Count the lines below in which "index" appears, then give that number by itself.

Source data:
╭──
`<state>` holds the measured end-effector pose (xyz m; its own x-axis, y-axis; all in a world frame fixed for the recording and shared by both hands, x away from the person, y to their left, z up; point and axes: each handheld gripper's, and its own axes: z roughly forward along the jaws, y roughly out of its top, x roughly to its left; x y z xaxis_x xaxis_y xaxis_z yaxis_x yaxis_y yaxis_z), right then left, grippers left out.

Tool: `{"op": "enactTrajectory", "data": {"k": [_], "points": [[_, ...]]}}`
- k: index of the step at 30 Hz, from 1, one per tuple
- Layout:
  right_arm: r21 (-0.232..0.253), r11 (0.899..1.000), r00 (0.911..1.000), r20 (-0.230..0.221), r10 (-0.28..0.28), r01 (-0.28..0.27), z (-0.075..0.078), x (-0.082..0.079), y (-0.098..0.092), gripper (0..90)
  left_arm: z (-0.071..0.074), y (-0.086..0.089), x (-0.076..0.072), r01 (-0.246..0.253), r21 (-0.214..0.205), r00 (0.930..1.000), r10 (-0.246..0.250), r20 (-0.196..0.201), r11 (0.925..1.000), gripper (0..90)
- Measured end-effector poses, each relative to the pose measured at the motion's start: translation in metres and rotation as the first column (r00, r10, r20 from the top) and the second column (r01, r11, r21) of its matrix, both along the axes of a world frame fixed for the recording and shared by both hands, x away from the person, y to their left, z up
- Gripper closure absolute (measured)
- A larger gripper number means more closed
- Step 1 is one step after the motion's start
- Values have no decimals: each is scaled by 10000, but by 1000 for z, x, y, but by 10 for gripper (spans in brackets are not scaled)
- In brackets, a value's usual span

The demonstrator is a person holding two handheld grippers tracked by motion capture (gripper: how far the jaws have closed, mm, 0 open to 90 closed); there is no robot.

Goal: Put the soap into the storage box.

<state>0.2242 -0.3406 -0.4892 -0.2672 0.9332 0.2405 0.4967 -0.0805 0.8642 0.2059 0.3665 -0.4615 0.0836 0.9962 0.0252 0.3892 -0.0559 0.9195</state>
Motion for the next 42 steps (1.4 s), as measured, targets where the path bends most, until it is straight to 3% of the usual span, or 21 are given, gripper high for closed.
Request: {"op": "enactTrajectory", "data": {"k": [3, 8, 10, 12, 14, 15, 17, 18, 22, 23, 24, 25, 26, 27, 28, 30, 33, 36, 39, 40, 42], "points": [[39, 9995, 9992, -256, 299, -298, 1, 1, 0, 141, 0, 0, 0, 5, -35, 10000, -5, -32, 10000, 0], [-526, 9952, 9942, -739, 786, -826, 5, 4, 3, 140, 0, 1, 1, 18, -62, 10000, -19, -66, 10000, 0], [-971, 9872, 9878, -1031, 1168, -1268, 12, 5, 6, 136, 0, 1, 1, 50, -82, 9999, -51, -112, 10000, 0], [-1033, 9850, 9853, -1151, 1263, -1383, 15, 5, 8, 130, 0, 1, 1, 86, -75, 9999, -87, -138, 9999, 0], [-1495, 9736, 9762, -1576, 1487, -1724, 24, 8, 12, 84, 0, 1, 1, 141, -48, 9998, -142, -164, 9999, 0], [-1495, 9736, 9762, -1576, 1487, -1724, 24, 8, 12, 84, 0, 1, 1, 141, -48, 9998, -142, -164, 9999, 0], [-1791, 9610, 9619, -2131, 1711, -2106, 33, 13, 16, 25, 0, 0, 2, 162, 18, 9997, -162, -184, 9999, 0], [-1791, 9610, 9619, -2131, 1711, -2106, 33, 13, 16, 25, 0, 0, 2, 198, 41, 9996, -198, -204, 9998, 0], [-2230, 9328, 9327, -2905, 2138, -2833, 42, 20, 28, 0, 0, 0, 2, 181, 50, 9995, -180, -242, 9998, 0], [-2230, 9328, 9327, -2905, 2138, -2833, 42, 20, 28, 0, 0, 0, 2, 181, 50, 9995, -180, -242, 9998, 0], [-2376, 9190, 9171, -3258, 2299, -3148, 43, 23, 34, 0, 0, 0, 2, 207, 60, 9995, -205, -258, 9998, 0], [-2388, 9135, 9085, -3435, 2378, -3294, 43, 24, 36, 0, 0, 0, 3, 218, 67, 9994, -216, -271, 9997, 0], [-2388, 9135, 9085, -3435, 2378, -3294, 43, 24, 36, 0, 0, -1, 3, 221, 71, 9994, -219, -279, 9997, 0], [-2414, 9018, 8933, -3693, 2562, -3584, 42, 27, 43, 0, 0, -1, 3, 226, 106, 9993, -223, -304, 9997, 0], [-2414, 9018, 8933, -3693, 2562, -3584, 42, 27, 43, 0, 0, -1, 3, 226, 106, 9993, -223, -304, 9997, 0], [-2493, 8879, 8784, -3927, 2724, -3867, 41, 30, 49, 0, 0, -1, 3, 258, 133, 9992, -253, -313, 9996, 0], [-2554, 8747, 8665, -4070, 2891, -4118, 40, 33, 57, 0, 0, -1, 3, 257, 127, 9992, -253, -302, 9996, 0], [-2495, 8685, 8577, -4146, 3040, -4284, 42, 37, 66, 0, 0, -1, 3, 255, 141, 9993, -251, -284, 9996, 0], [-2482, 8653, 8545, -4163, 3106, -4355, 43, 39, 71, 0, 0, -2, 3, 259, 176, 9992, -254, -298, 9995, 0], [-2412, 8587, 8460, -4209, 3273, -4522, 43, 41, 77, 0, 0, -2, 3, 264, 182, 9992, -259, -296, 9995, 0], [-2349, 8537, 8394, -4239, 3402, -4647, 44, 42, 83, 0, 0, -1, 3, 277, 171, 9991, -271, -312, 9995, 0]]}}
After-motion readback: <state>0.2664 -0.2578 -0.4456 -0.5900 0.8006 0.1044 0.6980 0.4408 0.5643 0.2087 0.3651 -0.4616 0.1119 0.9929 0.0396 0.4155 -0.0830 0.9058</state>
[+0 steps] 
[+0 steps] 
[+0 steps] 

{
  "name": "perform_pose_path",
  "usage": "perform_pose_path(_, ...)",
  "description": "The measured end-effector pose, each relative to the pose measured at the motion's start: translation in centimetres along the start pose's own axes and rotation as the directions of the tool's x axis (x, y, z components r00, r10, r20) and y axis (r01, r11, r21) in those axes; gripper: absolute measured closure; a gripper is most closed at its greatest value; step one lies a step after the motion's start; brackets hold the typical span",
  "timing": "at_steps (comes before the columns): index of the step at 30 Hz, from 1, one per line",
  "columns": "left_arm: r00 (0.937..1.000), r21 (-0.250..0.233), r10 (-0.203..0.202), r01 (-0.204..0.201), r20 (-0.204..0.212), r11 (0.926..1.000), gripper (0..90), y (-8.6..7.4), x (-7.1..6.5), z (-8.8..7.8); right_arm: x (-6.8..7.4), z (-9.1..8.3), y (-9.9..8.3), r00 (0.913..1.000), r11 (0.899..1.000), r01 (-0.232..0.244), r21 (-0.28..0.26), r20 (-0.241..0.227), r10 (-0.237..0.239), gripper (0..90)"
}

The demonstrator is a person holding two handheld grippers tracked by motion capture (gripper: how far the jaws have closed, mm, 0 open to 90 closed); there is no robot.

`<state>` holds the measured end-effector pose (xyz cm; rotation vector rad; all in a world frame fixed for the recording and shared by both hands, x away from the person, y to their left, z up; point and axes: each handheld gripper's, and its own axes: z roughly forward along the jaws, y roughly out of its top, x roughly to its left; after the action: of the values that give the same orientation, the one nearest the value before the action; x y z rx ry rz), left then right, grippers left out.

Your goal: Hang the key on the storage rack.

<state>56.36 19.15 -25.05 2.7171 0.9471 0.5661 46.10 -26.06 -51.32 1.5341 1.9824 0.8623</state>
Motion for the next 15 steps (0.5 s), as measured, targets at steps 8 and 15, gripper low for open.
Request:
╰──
Final answer -> 2